# Task objective
Below are some records; output exactly the lines from the line with "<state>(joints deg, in" to the line with "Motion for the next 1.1", both ends kept, and nothing more.

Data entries
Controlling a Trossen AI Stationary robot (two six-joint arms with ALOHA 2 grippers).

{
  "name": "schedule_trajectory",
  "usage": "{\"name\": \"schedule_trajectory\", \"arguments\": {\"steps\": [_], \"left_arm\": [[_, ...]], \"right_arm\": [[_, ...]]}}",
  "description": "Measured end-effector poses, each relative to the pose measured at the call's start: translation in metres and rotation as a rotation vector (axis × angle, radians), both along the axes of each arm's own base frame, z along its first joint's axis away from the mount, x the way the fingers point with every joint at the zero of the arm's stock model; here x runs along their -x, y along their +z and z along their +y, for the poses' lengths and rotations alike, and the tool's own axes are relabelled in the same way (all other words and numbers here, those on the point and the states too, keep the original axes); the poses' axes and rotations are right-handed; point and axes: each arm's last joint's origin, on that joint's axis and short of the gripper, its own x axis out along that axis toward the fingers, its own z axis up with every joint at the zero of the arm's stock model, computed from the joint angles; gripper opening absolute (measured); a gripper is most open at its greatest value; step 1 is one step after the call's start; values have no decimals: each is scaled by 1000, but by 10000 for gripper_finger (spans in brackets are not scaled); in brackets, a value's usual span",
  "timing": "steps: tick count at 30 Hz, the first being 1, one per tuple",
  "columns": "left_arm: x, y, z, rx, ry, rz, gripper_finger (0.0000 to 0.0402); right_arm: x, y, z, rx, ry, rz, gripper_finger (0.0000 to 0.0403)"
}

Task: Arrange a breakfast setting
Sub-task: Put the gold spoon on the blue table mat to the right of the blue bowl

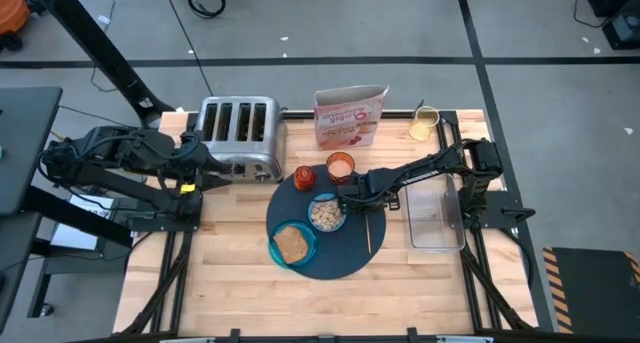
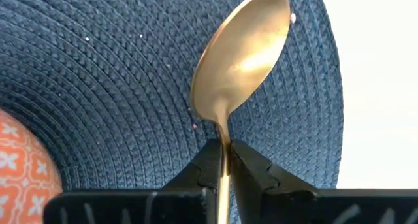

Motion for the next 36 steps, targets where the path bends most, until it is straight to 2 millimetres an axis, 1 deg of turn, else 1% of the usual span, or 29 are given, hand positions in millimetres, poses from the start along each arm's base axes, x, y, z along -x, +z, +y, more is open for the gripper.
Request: {"name": "schedule_trajectory", "arguments": {"steps": [19, 27, 36], "left_arm": [[0, 0, 0, 0, 0, 0, 146], [0, 0, 0, 7, 4, -1, 146], [0, 0, 0, 10, 6, -1, 146]], "right_arm": [[0, 0, 0, -10, -39, -4, 37], [0, 0, 0, -9, -34, -3, 45], [0, 0, 0, 2, -16, -7, 62]]}}
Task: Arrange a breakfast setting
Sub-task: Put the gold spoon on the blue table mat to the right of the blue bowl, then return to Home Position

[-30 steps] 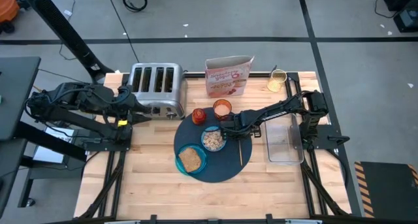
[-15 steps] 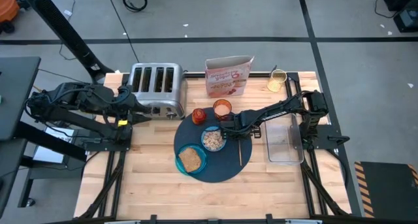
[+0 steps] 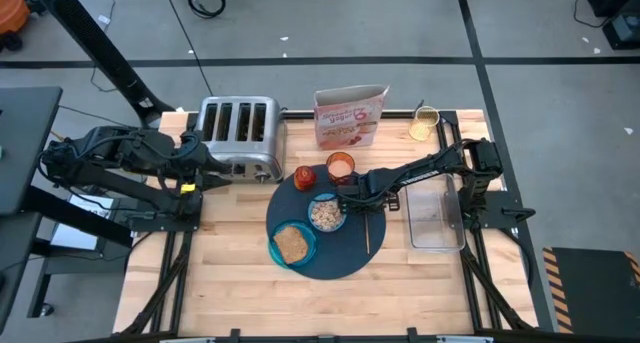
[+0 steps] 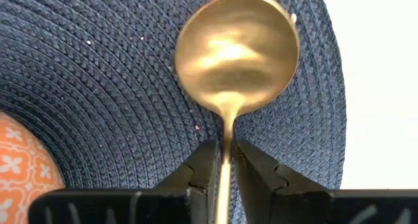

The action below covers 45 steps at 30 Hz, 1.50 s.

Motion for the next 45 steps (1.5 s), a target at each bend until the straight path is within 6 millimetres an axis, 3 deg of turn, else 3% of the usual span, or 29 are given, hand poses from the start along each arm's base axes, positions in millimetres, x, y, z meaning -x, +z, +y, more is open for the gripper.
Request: {"name": "schedule_trajectory", "arguments": {"steps": [10, 22, 28, 37, 45], "left_arm": [[1, 0, 0, 4, 2, -2, 146], [1, 0, 0, -2, -2, -4, 146], [0, 0, 0, 1, 1, -2, 146], [0, 0, 0, -3, -2, -2, 146], [-2, 4, 0, 16, 11, -48, 146]], "right_arm": [[3, 9, 1, 6, 3, -18, 63], [19, 65, 3, -14, 103, -191, 61], [32, 103, 9, 36, 387, -352, 60], [59, 142, 20, 74, 1119, -522, 54], [67, 158, 18, 241, 1269, -580, 54]]}}
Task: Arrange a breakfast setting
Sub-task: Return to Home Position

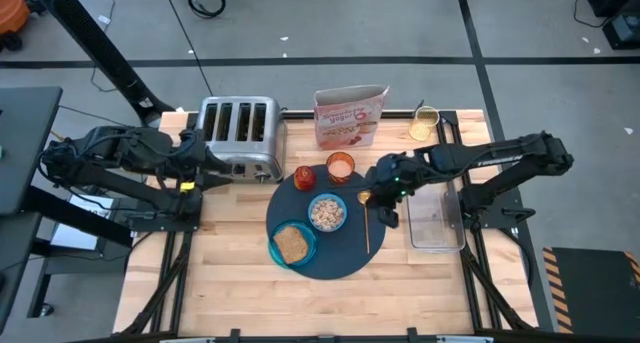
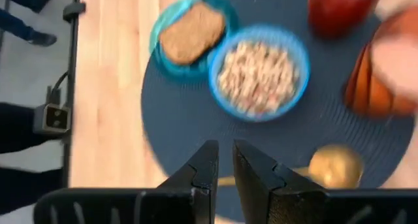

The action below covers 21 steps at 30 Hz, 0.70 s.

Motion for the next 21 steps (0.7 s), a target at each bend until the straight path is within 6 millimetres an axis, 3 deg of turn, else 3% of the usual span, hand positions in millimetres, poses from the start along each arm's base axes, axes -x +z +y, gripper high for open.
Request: {"name": "schedule_trajectory", "arguments": {"steps": [9, 12, 16, 21], "left_arm": [[-11, 15, -1, -138, -52, -200, 146], [-19, 0, -2, -156, -58, -221, 146], [-29, -29, -4, -175, -58, -224, 146], [-28, -53, -4, -182, -52, -308, 146]], "right_arm": [[-8, -12, -3, 116, 120, -265, 54], [-1, -11, -5, 128, 118, -351, 54], [15, 6, -6, 158, 173, -502, 55], [40, 25, -6, 180, 202, -590, 55]]}}
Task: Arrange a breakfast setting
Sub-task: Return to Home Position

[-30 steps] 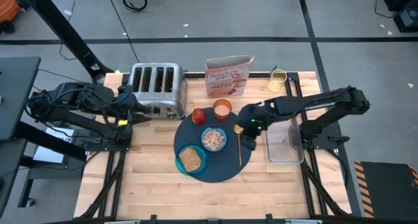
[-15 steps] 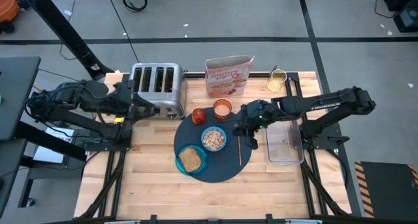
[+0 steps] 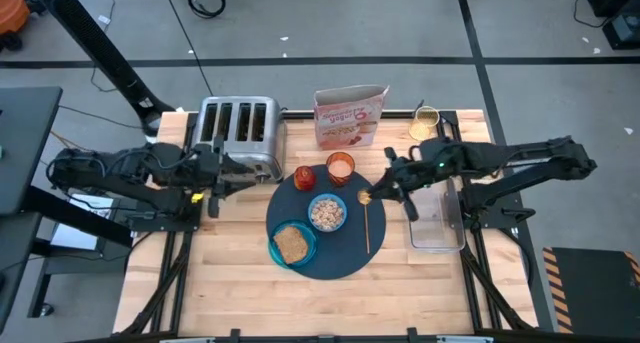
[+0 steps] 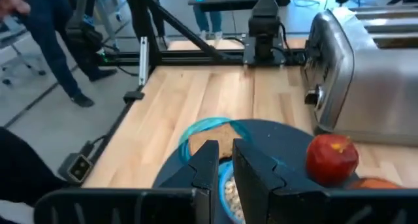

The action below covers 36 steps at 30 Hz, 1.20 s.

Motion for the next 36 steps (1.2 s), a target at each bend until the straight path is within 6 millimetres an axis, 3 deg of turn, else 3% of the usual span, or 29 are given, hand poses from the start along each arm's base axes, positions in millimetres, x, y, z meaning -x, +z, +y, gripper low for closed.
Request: {"name": "schedule_trajectory", "arguments": {"steps": [5, 16, 23, 36], "left_arm": [[2, -25, 0, 8, 0, -55, 146], [1, -79, -1, -25, -43, -144, 146], [3, -107, -1, -70, -65, -152, 146], [4, -152, 1, -83, -43, -226, 146]], "right_arm": [[18, 12, -1, -69, -32, -36, 55], [46, 29, -7, 69, -35, -186, 55], [61, 12, -13, 99, -63, -317, 55], [97, -33, -16, 33, -104, -372, 55]]}}
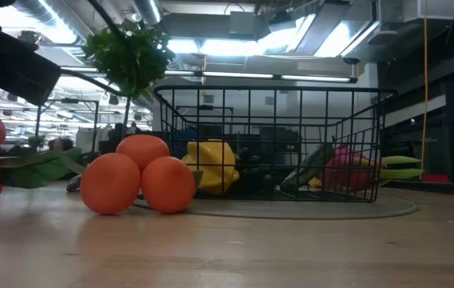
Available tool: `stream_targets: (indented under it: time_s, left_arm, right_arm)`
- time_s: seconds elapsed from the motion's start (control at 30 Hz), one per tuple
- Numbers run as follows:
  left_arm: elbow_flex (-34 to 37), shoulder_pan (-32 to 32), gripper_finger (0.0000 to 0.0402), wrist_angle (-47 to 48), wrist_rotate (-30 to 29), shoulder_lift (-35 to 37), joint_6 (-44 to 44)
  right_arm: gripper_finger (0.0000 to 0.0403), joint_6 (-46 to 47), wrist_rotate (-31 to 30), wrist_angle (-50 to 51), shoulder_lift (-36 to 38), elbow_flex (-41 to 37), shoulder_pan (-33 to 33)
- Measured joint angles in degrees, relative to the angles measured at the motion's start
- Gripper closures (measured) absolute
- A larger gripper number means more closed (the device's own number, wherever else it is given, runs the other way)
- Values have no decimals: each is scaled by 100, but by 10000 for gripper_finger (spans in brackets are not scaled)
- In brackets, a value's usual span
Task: Build produce basket
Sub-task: Put the carrot into the black wire basket
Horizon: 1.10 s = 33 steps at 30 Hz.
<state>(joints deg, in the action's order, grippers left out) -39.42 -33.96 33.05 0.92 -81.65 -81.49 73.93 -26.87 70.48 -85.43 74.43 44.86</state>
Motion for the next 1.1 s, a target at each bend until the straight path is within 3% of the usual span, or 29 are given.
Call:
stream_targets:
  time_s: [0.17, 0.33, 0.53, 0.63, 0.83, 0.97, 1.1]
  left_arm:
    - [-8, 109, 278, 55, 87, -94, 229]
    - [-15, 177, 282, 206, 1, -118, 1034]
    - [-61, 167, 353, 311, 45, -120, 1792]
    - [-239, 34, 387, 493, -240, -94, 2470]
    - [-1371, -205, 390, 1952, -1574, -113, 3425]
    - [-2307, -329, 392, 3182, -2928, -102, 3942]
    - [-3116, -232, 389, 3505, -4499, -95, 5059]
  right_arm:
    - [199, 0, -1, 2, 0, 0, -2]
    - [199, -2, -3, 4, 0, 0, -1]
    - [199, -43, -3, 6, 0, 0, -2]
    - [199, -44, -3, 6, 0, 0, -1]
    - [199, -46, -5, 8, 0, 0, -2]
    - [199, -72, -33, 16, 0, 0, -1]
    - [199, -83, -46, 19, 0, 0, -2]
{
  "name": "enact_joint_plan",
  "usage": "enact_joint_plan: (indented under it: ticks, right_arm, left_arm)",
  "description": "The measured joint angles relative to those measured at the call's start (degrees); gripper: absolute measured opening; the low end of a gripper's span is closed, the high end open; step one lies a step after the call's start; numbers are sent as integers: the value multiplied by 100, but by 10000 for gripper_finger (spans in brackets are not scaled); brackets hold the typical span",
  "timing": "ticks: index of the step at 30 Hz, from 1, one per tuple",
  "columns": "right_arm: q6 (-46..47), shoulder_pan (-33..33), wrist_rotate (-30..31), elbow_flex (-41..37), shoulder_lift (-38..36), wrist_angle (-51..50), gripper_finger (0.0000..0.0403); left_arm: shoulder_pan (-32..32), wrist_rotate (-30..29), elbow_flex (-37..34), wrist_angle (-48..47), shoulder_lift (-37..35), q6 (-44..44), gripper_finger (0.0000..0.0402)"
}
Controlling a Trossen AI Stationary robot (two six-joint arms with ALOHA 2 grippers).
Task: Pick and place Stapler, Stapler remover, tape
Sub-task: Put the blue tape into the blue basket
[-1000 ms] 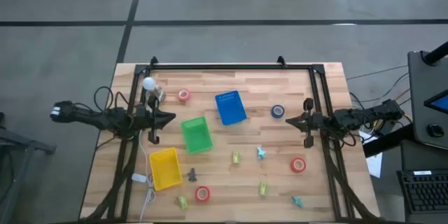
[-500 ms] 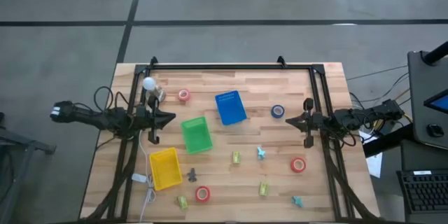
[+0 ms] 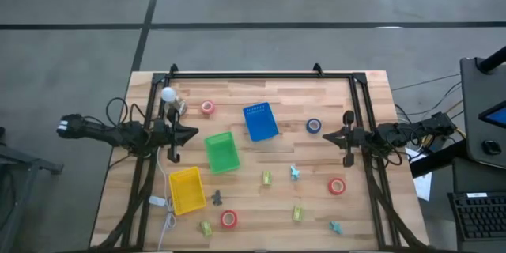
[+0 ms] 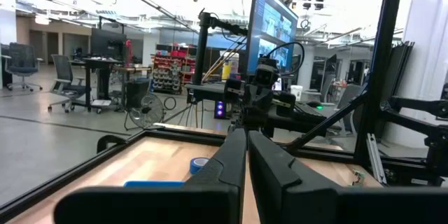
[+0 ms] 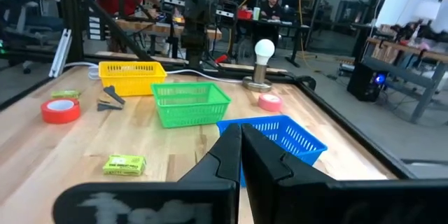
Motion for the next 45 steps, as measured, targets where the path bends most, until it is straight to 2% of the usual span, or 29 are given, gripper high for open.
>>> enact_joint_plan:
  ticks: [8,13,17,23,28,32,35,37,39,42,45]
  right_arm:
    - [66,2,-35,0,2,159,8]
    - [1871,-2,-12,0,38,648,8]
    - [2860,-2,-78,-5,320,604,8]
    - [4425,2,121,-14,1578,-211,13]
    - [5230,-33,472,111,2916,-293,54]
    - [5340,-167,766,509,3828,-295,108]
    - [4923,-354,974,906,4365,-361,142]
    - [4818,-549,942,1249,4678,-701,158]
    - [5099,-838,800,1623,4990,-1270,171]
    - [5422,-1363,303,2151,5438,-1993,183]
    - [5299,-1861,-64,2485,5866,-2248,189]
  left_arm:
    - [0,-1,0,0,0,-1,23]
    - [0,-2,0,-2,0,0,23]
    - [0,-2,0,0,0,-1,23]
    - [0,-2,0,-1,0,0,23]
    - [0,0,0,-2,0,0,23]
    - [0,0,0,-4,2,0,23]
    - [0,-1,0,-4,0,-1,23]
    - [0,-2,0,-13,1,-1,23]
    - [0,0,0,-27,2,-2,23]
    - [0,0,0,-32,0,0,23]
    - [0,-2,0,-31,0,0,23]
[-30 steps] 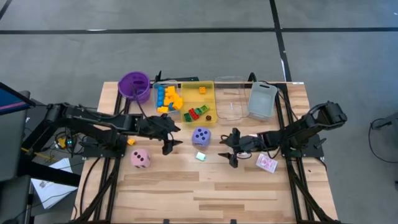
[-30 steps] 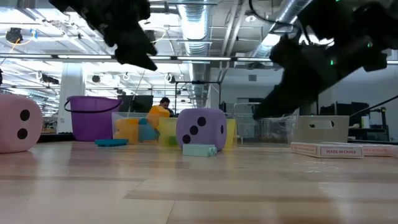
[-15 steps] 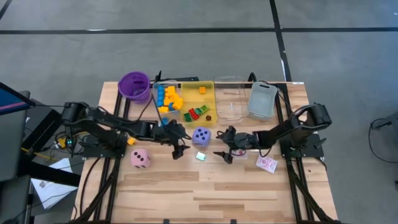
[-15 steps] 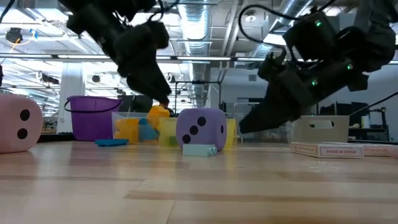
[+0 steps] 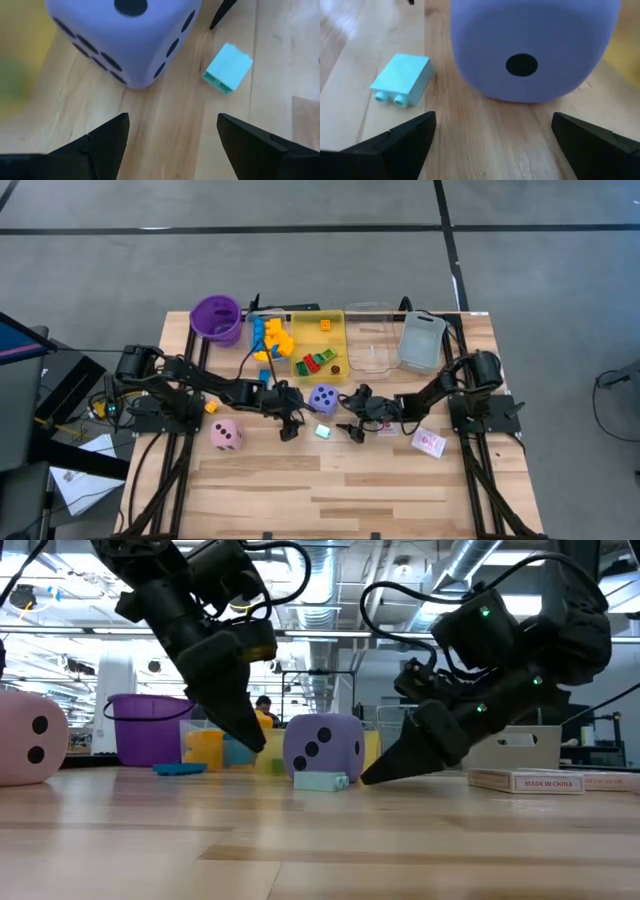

# Written solution
<state>(joints deg, in the action's order, grippers left out) -39.42 -33.96 33.05 0.92 -81.65 -81.49 73.93 -26.87 70.48 -85.43 74.43 44.86</state>
Motion for the next 1.1 s, a target at each bend until the straight path is within 3% of the usual span, or 29 are given.

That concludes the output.